### Task requirements:
Will you write out the data exactly, excluding every picture?

### Information provided:

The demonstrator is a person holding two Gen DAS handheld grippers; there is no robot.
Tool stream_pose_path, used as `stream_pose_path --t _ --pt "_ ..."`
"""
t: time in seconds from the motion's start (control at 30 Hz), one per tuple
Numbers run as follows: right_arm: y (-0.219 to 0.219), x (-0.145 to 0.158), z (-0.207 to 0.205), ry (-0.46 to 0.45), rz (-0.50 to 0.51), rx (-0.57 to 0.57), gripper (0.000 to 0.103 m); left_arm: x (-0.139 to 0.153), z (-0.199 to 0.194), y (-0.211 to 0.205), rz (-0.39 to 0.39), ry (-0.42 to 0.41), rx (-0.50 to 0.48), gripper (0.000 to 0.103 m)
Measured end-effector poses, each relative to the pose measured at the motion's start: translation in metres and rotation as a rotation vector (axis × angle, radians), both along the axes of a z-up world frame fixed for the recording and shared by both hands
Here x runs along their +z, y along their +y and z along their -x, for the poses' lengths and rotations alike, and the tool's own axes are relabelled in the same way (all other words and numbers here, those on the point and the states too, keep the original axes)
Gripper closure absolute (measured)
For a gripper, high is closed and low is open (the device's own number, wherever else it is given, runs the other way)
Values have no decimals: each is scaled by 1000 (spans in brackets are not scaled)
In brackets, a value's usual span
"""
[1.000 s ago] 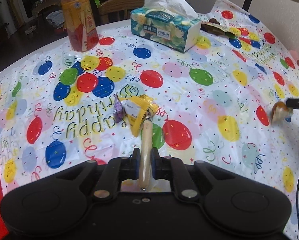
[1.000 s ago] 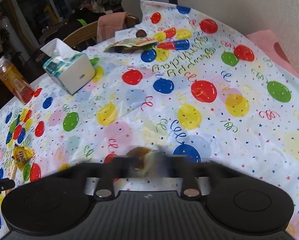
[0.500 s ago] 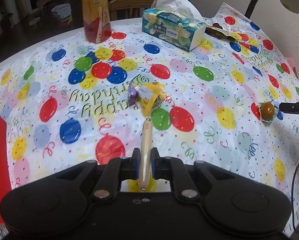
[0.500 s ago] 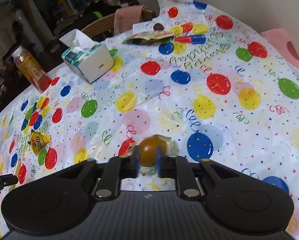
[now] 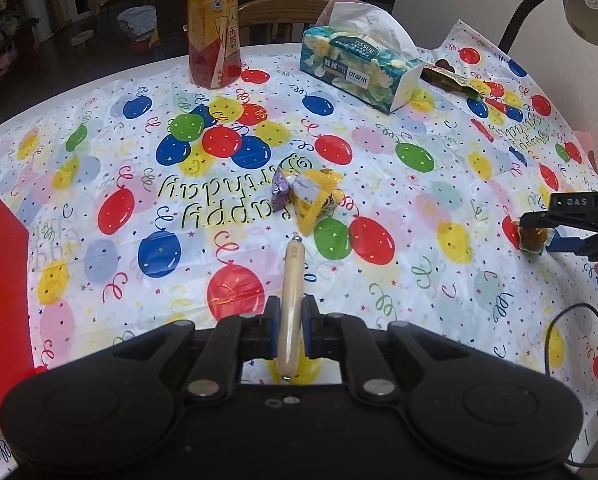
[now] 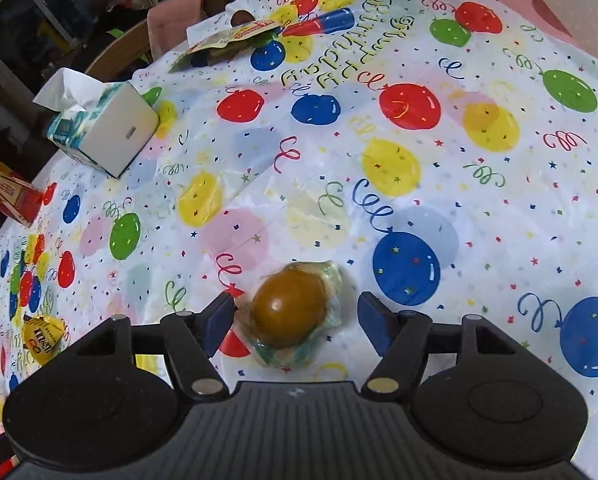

### Task solution:
The demonstrator is a person holding two Gen DAS handheld grippers; there is no robot.
Tool stream_pose_path, used as `stream_pose_path --t _ --pt "_ ..."`
"""
t: time in seconds from the motion's start (control at 30 Hz), one per tuple
Numbers run as follows: right_arm: y (-0.219 to 0.219), x (-0.145 to 0.158), z (-0.207 to 0.205), ry (-0.46 to 0.45), rz (-0.50 to 0.51), rx (-0.57 to 0.57), gripper (0.000 to 0.103 m); left_arm: x (-0.139 to 0.153), z (-0.199 to 0.194), y (-0.211 to 0.205), rz (-0.39 to 0.39), ry (-0.42 to 0.41), rx (-0.50 to 0.48), gripper (0.000 to 0.103 m)
Measured end-effector poses, each relative to the pose measured at the motion's start: translation in metres and rotation as a rotation vector (axis × angle, radians), both along the axes of a z-up world frame fixed for the recording and shared by both hands
Here x runs along their +z, y along their +y and z along their -x, for the poses' lengths and rotations alike, and the tool's own axes are relabelled in the same way (all other words and numbers here, those on the point and the states too, keep the original axes)
Gripper closure absolute (measured)
For a gripper, high is closed and low is open (the device's own number, wherever else it is given, runs the other way)
Values have no decimals: each is scaled by 1000 (spans in brackets are not scaled)
In brackets, a value's usual span
"""
[1.000 s ago] 
[1.000 s ago] 
[0.500 s ago] 
[0.500 s ago] 
[now] 
[now] 

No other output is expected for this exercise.